Autor / Autorin des Berichts: 
Zitierweise: Currie, Philippa: DHCH: Research libraries and the digital humanities, infoclio.ch Tagungsberichte, 2013. Online: infoclio.ch, <http://dx.doi.org/10.13098/infoclio.ch-tb-0069>, Stand:


So, why was the Digital Humanities Summer School Bern important for research libraries, and why were libraries and archives so markedly absent from the Wordies produced from the conference literature?

Mainly it was important because, as noted by Lorcan Dempsey of OCLC on his blog, what we are beginning to notice in libraries is that there is, “…a shift - well underway - from thinking about the library as a fixed set of services (bureaucratic) to thinking about it as an organization which reconfigures to map changes in its user environment and expectations (enterprise).”

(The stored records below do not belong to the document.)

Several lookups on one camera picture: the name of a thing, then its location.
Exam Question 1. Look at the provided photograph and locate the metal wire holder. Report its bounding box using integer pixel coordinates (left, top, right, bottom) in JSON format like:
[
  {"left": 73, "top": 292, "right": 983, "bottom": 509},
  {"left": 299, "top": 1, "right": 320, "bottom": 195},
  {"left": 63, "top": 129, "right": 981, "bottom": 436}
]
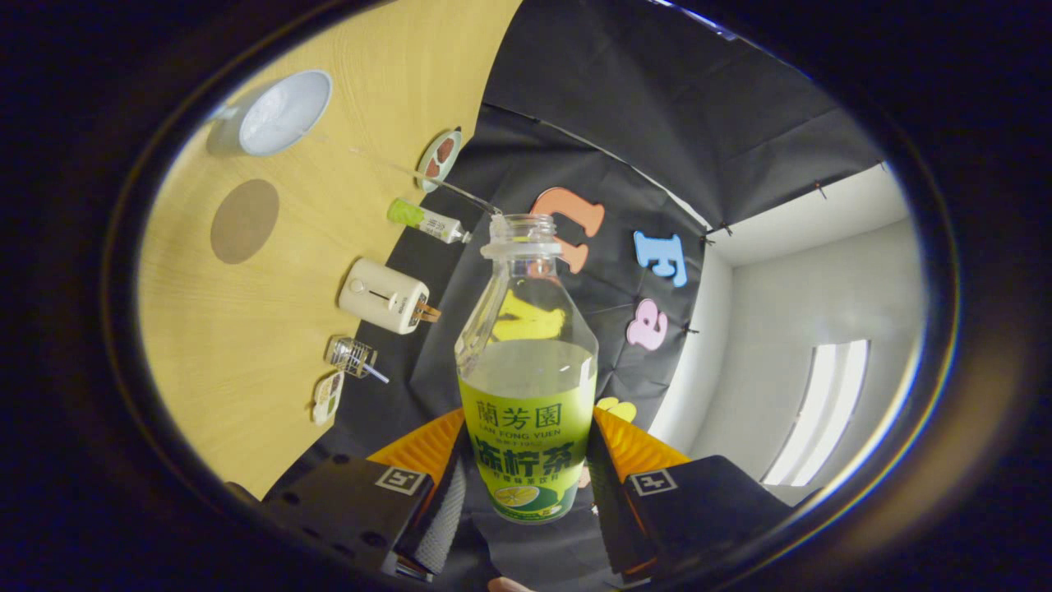
[{"left": 327, "top": 335, "right": 379, "bottom": 379}]

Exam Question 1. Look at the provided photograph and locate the cream toaster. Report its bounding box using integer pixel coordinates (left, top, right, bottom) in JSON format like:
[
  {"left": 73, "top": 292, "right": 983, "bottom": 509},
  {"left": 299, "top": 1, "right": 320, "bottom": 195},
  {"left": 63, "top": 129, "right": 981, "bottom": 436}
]
[{"left": 338, "top": 257, "right": 431, "bottom": 335}]

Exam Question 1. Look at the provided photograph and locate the capped green label bottle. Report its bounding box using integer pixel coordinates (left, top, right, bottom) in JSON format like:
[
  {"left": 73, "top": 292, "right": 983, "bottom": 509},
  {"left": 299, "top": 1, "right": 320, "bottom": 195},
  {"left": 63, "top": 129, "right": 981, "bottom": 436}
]
[{"left": 387, "top": 197, "right": 473, "bottom": 245}]

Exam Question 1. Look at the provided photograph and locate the white divided dish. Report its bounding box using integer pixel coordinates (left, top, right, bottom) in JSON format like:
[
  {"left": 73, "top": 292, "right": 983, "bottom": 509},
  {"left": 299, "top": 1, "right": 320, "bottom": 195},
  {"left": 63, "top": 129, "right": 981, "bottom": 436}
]
[{"left": 312, "top": 371, "right": 346, "bottom": 425}]

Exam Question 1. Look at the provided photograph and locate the round brown coaster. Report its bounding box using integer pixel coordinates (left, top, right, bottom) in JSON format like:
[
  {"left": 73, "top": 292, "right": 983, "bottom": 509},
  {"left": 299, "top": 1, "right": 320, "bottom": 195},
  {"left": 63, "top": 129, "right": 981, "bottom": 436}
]
[{"left": 210, "top": 179, "right": 280, "bottom": 265}]

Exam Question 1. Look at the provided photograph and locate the wooden table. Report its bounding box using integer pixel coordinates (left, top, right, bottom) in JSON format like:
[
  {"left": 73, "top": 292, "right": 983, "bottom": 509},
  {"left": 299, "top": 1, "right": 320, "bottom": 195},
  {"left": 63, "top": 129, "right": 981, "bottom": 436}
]
[{"left": 136, "top": 0, "right": 523, "bottom": 500}]

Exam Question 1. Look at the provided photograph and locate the green label juice bottle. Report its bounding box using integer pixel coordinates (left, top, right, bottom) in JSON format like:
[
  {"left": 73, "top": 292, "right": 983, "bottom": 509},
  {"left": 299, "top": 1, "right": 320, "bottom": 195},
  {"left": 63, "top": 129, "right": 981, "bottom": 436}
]
[{"left": 454, "top": 214, "right": 599, "bottom": 525}]

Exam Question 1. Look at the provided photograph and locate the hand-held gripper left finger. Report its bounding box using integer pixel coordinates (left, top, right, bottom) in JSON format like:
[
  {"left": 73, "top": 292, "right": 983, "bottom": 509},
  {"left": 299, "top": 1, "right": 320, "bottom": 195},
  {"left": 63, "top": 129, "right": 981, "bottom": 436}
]
[{"left": 261, "top": 408, "right": 475, "bottom": 580}]

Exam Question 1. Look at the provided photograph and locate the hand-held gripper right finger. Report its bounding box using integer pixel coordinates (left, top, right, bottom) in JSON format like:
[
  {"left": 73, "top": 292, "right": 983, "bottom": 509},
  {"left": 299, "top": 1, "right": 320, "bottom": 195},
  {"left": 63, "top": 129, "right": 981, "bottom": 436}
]
[{"left": 585, "top": 406, "right": 794, "bottom": 580}]

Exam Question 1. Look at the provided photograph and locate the ceiling light panel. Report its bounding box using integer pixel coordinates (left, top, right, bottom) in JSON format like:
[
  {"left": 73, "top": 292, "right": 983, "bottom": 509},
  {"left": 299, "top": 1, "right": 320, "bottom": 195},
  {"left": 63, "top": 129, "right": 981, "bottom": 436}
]
[{"left": 760, "top": 339, "right": 870, "bottom": 488}]

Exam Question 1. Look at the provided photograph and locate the pale green plate with meat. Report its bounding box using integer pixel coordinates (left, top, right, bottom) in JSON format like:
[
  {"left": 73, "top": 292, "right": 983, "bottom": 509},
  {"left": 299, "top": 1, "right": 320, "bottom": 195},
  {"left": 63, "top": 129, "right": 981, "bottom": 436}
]
[{"left": 415, "top": 128, "right": 463, "bottom": 193}]

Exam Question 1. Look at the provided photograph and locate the pale grey cup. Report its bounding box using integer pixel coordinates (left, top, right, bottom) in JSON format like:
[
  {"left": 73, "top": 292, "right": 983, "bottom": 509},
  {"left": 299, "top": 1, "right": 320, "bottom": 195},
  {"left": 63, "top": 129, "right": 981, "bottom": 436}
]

I’m not sure if I agree with the term enterprise, but the future trend appears to be that more and more traditional services will be outsourced and information services redesigned to accommodate and support the digital researcher. Against a context of rapidly diminishing budgets, significant rises in the costs of electronic and digital services, and the arrival of new cataloguing standards, the transition to providing these new types of services will involve a lot of courageous prioritising and planning which will probably have to happen fast.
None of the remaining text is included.